As far as reducing/eliminating the subsidized interest - this may have merit. Indeed, if those that are getting Pell are getting subsidized interest, it would be far better for the students to have taken out less in loans. To the extent that a broader selection of students get subsidized interest than Pell, then we need to find away to ensure that it is not another benefit transfer from the middle to the poor.

I am all for helping the poor pay for college, but it always seems to come at the expense of the middle, who continually seem to get squeezed.

knowing your net costs before applying helps avoid college debt

A college's published cost of attendance does not represent the amount that a student or family must pay out-of-pocket because that figure fails to take into account student aid. Surprising to most students is that the cost of going to college - even the same college - can be different for each student.

Until college aid award letters arrive in April, there is no way for students and families to evaluate college affordability, because they don't know their student aid eligibility. The heavy debt burden many students and families bear after college exists because they weren't able to compare their true out-of-pocket (net) costs including their specific aid eligibility before applying to colleges.

Colleges have two more years to meet the federal deadline to make costs more transparent by providing net cost calculators.

Consumers don't have to wait for colleges to learn their specific net costs. A new service from StudentAid.com determines a student's merit and need-based aid eligibility and out-of-pocket (net) costs for the colleges a student is interested in attending - years before applying.

A consumer focus on comparing net college costs and finding the best college value could help turnaround a system that today encourages students to apply to college without knowing if they can afford it.

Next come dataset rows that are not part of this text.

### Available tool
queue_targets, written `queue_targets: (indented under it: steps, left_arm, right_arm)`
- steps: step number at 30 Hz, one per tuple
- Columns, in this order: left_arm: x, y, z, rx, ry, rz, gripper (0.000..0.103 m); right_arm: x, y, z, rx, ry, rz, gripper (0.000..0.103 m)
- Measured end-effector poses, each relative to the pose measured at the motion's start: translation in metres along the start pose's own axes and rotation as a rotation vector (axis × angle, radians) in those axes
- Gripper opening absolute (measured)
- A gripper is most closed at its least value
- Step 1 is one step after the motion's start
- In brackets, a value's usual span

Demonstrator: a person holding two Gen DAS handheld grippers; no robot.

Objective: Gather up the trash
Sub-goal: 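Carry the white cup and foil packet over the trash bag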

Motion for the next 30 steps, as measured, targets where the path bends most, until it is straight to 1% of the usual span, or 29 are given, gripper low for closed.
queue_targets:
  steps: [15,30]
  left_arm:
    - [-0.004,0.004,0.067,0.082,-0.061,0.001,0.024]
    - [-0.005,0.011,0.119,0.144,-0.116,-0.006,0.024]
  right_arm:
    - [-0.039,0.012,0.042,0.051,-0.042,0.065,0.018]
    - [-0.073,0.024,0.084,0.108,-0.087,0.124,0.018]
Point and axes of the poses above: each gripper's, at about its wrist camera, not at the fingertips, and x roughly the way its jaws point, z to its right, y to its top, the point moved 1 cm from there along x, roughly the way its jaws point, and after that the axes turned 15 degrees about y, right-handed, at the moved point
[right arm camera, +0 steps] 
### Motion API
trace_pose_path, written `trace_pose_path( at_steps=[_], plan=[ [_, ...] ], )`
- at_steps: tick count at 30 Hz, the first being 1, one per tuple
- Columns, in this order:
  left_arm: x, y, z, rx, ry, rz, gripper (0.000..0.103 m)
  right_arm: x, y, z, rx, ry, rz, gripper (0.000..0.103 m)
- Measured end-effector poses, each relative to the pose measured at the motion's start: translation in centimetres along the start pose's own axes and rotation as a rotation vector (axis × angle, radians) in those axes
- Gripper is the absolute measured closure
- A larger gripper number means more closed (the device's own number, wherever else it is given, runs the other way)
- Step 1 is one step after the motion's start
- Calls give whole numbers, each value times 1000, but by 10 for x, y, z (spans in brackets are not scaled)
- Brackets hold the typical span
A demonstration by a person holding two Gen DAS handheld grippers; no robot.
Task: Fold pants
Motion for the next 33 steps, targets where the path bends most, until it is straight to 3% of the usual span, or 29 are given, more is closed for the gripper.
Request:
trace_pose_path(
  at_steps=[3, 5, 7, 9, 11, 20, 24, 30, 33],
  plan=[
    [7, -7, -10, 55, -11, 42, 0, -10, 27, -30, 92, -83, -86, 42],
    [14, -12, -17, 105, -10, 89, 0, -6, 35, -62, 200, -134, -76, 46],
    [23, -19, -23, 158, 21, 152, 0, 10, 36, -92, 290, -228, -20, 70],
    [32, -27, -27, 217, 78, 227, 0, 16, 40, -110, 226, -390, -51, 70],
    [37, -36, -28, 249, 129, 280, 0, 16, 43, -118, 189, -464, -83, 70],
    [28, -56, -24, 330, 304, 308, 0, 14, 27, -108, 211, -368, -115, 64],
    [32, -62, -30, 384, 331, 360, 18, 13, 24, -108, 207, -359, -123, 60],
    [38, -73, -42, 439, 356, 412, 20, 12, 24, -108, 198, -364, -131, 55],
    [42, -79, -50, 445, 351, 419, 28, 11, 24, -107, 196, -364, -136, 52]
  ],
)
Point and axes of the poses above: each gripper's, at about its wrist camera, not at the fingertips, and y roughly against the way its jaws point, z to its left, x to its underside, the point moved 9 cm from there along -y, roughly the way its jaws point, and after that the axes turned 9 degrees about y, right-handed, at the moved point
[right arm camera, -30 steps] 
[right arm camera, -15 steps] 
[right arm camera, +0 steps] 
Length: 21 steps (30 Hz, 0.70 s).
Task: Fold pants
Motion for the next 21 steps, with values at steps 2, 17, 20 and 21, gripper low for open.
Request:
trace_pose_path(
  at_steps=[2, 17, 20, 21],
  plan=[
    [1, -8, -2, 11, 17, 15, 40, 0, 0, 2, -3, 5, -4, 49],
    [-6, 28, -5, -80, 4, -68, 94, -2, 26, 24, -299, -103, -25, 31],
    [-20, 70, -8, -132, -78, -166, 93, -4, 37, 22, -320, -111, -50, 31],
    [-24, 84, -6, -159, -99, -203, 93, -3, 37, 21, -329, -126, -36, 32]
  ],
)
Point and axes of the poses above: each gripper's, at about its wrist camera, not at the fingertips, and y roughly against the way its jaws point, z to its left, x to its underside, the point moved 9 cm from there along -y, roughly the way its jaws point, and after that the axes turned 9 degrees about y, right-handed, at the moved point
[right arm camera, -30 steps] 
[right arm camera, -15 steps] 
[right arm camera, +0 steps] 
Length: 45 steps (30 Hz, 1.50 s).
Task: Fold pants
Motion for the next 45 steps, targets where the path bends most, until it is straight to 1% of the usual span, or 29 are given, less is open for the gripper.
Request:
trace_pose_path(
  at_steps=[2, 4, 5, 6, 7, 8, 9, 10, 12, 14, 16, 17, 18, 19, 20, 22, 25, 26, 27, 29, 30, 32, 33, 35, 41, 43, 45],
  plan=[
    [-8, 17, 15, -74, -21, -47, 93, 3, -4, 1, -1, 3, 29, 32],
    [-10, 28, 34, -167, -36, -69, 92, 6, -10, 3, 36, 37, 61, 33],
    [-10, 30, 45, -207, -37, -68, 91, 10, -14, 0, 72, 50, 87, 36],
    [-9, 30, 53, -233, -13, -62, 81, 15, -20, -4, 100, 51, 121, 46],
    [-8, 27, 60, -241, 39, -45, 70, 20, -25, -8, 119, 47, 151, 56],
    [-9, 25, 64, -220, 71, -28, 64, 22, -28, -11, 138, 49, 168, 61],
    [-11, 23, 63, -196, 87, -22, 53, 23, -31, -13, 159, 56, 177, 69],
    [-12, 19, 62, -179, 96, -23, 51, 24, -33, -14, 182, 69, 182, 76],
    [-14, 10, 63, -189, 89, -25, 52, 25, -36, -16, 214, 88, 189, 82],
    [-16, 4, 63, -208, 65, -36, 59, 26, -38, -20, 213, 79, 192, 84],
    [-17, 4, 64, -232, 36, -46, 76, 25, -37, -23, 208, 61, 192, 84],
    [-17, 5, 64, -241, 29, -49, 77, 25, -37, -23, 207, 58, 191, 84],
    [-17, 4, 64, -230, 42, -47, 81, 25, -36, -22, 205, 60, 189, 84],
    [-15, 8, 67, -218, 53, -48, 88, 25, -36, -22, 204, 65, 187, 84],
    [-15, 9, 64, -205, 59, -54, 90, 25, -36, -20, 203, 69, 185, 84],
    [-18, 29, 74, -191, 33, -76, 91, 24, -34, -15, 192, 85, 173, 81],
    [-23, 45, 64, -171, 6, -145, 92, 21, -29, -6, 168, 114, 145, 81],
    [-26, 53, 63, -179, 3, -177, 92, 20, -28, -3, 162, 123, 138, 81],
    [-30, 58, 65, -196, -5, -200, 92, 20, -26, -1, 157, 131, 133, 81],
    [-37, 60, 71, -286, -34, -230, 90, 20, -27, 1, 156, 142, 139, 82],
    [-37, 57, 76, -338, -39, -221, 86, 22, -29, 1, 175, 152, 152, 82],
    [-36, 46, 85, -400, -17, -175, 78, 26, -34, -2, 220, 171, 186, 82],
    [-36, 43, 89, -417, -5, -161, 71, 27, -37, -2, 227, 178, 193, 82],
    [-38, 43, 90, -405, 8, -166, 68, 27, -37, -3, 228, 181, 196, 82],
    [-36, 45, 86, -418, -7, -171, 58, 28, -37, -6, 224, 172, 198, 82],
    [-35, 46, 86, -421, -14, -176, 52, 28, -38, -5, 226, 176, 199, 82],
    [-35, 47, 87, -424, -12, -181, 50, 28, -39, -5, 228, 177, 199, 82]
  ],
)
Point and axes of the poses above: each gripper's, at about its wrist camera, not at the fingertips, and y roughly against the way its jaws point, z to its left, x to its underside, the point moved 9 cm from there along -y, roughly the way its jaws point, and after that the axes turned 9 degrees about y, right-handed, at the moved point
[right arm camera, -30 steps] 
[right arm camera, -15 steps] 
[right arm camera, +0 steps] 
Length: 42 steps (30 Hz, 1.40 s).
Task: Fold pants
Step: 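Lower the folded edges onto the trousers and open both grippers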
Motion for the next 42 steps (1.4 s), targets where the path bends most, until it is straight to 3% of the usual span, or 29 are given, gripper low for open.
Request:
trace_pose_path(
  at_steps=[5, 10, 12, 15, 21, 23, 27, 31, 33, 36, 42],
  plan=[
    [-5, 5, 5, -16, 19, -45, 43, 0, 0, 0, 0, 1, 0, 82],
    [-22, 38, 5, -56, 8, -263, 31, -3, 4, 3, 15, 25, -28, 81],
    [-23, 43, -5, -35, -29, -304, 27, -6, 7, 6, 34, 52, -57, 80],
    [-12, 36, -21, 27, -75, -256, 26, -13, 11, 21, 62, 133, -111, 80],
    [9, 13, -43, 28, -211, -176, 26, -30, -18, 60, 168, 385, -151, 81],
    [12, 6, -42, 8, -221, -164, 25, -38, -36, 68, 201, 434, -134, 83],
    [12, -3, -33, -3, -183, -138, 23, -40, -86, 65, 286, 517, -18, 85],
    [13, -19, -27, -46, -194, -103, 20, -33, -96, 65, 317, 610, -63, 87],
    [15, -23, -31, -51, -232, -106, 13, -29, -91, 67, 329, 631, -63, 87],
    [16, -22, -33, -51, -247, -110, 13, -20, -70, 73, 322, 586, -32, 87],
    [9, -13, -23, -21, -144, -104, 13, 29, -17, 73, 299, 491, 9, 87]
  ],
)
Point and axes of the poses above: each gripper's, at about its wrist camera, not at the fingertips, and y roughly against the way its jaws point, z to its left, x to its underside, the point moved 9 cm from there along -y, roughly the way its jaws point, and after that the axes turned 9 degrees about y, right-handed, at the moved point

College should be no-loans for all

Everyone's tuition should be completely covered to attend a public university or community college in this country. It is a bit of a fallacy to determine that one student or another is low-income due to their family--when we know that many times parents of middle or high income refuse to pay anything towards their child's tuition costs anyway, and the FAFSA people certainly can't force them to, so taking such a calculation isn't always accurate. College should be free for all qualifying students, paid for by a progressive level of taxation. That is justice, not little tweaks on the system like this. Certainly, what we need most is to have standard consumer protections returned to all student loans, including bankruptcy protections.